Electronic and photocatalytic properties of ZnO/GaTe heterostructure from first principles calculations

Abstract

Constructing a novel van der Waals (vdW) heterostructure by integrating diverse two-dimensional (2D) materials is significant to generate the more fascinating performances. In this present contribution, the electronic and photocatalytic properties of ZnO/GaTe heterostructure have been explored using first-principles calculations. The results reveal that the interaction between layers is dominated by the vdW forces. It displays an intrinsic type-II band alignment and a direct band gap of 1.730 eV under hybrid HSE06 functional.

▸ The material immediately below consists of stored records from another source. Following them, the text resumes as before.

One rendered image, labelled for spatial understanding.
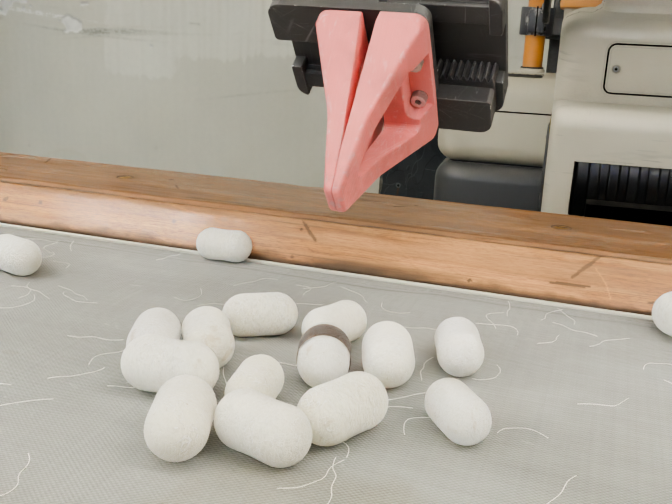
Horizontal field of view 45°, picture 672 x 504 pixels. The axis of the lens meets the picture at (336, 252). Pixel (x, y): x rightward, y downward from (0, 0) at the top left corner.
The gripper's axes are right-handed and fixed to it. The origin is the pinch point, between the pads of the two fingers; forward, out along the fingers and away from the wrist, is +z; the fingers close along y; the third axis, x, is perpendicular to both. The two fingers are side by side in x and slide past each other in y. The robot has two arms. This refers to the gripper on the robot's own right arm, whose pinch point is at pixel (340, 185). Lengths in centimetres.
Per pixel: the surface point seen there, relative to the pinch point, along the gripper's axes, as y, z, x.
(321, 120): -72, -135, 147
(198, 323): -4.5, 6.2, 2.0
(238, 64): -99, -142, 135
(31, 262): -17.8, 2.1, 7.1
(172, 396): -2.0, 10.9, -2.3
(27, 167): -30.3, -10.3, 16.0
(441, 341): 4.7, 3.8, 4.5
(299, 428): 2.2, 10.8, -1.6
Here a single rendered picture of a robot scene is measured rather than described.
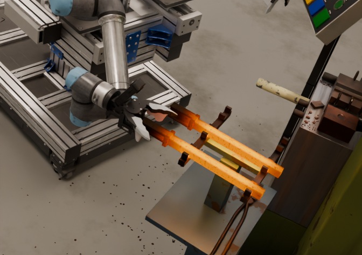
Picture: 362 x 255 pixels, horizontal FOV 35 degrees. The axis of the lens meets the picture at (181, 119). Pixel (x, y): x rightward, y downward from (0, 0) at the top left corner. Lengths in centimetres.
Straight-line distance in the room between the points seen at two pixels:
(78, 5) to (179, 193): 71
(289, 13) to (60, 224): 281
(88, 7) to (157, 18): 84
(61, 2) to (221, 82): 195
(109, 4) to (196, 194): 71
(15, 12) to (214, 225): 134
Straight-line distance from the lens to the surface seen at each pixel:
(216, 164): 166
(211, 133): 175
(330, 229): 199
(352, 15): 255
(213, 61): 390
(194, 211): 189
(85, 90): 177
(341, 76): 232
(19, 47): 332
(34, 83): 308
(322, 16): 260
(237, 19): 445
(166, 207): 187
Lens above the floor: 215
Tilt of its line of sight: 40 degrees down
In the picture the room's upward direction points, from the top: 17 degrees clockwise
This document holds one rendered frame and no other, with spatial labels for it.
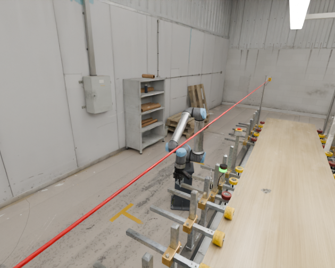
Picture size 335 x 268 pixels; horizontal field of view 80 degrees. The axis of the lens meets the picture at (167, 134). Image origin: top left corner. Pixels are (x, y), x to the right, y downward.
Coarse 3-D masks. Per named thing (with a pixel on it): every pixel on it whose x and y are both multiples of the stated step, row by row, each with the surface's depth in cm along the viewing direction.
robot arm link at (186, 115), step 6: (186, 114) 221; (180, 120) 215; (186, 120) 216; (180, 126) 208; (174, 132) 203; (180, 132) 203; (174, 138) 196; (168, 144) 191; (174, 144) 190; (168, 150) 191
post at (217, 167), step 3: (216, 165) 166; (219, 165) 165; (216, 168) 166; (219, 168) 166; (216, 171) 167; (216, 174) 168; (216, 177) 169; (213, 180) 171; (216, 180) 170; (213, 183) 172; (216, 183) 171; (213, 186) 173; (216, 186) 171; (213, 189) 174; (216, 189) 174
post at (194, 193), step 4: (192, 192) 124; (196, 192) 124; (192, 196) 124; (196, 196) 124; (192, 200) 125; (196, 200) 126; (192, 204) 126; (196, 204) 128; (192, 208) 127; (196, 208) 130; (192, 212) 128; (192, 216) 129; (192, 232) 133; (188, 236) 136; (192, 236) 135; (188, 240) 137; (192, 240) 137; (188, 244) 138; (192, 244) 139
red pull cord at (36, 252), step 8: (224, 112) 122; (192, 136) 83; (160, 160) 62; (152, 168) 59; (128, 184) 50; (104, 200) 44; (96, 208) 42; (88, 216) 40; (72, 224) 38; (64, 232) 36; (56, 240) 35; (40, 248) 33; (32, 256) 32; (24, 264) 31
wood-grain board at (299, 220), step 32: (288, 128) 337; (256, 160) 225; (288, 160) 227; (320, 160) 229; (256, 192) 170; (288, 192) 171; (320, 192) 172; (224, 224) 136; (256, 224) 136; (288, 224) 137; (320, 224) 138; (224, 256) 114; (256, 256) 114; (288, 256) 114; (320, 256) 115
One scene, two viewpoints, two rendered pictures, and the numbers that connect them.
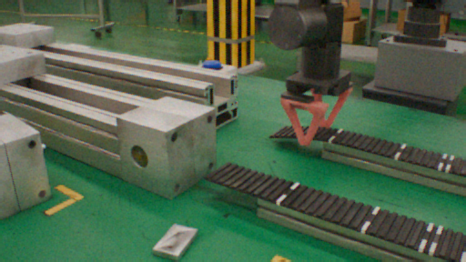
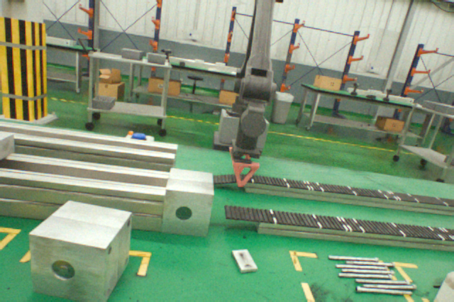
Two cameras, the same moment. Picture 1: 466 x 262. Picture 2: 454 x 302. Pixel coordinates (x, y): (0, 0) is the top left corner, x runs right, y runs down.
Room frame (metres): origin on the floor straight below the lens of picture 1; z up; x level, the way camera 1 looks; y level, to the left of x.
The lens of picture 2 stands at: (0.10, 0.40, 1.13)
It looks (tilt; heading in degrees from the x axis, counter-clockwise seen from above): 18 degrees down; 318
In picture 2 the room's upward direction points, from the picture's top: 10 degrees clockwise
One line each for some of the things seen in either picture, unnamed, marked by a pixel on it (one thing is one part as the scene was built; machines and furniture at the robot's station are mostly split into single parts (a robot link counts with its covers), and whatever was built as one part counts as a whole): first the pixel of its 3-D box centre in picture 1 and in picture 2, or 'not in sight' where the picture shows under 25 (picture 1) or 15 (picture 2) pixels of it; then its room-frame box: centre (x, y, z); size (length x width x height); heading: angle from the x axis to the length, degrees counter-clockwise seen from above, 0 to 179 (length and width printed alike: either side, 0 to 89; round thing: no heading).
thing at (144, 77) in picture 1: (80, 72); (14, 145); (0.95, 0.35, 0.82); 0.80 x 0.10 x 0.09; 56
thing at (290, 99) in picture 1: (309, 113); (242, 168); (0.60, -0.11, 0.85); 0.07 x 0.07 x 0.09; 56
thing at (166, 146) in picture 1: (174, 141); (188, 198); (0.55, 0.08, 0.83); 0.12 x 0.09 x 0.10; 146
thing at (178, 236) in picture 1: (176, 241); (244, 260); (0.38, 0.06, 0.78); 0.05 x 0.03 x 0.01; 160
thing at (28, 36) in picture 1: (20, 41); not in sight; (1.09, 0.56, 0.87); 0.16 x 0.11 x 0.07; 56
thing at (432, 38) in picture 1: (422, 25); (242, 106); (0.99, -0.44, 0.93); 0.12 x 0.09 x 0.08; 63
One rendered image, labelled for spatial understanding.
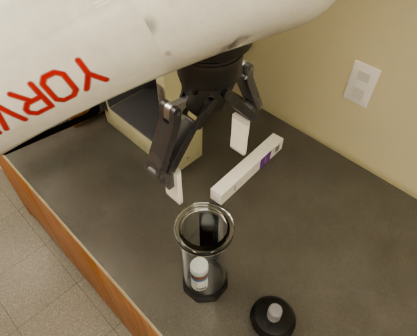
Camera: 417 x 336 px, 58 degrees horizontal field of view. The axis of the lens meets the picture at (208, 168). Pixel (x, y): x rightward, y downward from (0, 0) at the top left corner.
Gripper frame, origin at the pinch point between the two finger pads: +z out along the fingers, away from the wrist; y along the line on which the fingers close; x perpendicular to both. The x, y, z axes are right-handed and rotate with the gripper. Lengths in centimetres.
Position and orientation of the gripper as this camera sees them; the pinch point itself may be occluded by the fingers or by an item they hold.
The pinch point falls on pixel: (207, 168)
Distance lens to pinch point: 56.0
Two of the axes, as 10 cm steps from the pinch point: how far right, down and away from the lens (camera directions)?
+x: 7.1, 5.3, -4.7
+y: -7.1, 5.2, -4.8
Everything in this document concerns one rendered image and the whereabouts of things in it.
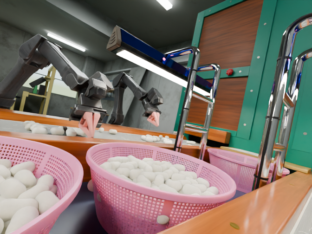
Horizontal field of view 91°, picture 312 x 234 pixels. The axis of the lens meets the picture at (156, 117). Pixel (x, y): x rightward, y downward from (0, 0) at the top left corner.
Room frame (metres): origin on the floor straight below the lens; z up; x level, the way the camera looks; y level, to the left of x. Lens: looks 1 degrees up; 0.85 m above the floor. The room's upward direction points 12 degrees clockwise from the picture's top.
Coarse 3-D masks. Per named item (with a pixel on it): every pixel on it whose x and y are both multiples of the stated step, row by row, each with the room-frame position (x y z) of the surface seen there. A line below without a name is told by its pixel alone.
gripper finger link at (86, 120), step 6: (84, 114) 0.46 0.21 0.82; (90, 114) 0.46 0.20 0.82; (84, 120) 0.48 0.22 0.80; (90, 120) 0.46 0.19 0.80; (78, 126) 0.49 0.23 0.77; (84, 126) 0.48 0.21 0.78; (90, 126) 0.45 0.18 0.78; (96, 126) 0.53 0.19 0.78; (84, 132) 0.47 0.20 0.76; (90, 132) 0.45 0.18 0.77
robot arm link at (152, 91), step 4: (152, 88) 0.91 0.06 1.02; (136, 92) 0.96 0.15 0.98; (140, 92) 0.94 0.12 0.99; (148, 92) 0.93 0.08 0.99; (152, 92) 0.90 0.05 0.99; (156, 92) 0.89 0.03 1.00; (136, 96) 0.95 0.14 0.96; (140, 96) 0.93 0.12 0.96; (144, 96) 0.94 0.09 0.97; (148, 96) 0.91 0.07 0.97; (152, 96) 0.89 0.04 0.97; (140, 100) 0.95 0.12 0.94
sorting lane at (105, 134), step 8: (0, 120) 0.49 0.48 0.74; (8, 120) 0.51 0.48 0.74; (0, 128) 0.40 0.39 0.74; (8, 128) 0.41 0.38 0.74; (16, 128) 0.43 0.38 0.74; (24, 128) 0.45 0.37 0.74; (48, 128) 0.52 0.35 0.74; (80, 136) 0.50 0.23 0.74; (96, 136) 0.55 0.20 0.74; (104, 136) 0.59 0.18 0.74; (112, 136) 0.62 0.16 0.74; (120, 136) 0.67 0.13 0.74; (128, 136) 0.71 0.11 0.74; (136, 136) 0.77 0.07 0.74; (184, 144) 0.86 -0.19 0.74; (192, 144) 0.94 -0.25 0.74
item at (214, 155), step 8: (208, 152) 0.62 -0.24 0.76; (216, 152) 0.70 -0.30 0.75; (224, 152) 0.71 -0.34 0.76; (232, 152) 0.71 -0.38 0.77; (216, 160) 0.55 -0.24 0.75; (224, 160) 0.51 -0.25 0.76; (232, 160) 0.49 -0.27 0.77; (240, 160) 0.69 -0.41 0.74; (248, 160) 0.68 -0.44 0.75; (256, 160) 0.66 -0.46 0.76; (224, 168) 0.52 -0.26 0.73; (232, 168) 0.50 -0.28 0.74; (240, 168) 0.48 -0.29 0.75; (248, 168) 0.47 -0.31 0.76; (232, 176) 0.50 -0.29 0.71; (240, 176) 0.49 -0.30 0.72; (248, 176) 0.48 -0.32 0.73; (240, 184) 0.49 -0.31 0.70; (248, 184) 0.48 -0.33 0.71; (248, 192) 0.49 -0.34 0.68
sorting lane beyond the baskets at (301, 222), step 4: (308, 200) 0.33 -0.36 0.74; (308, 204) 0.31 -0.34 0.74; (304, 208) 0.28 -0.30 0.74; (308, 208) 0.29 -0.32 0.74; (304, 212) 0.27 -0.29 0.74; (308, 212) 0.27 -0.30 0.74; (300, 216) 0.25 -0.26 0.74; (304, 216) 0.25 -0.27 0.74; (308, 216) 0.25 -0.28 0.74; (300, 220) 0.24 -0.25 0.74; (304, 220) 0.24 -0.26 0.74; (308, 220) 0.24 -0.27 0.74; (296, 224) 0.22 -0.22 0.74; (300, 224) 0.22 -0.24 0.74; (304, 224) 0.22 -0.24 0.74; (308, 224) 0.23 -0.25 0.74; (292, 228) 0.20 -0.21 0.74; (296, 228) 0.21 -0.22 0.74; (300, 228) 0.21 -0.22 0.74; (304, 228) 0.21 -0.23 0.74; (308, 228) 0.22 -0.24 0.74; (292, 232) 0.19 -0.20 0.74; (296, 232) 0.20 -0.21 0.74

The valence band top and conduction band bottom are located at ZnO and GaTe layers, respectively, which guarantees the spatial separation of photogenerated electron-hole pairs and improves the photocatalytic efficiency. Moreover, the band edges all span the energy levels of both the reduction and oxidation potentials of H2O, indicating that its better photocatalytic performance. The modulated photocatalytic properties under varied pH circumstances imply that an acid environment is more favorable to the water splitting process. Furthermore, the band edge alignment exhibits the significant adjustability through varying vertical and in-plane biaxial strains. These theoretical findings indicate that the ZnO/GaTe heterostructure can offer an alternative strategy to design the efficient photocatalysts for water splitting.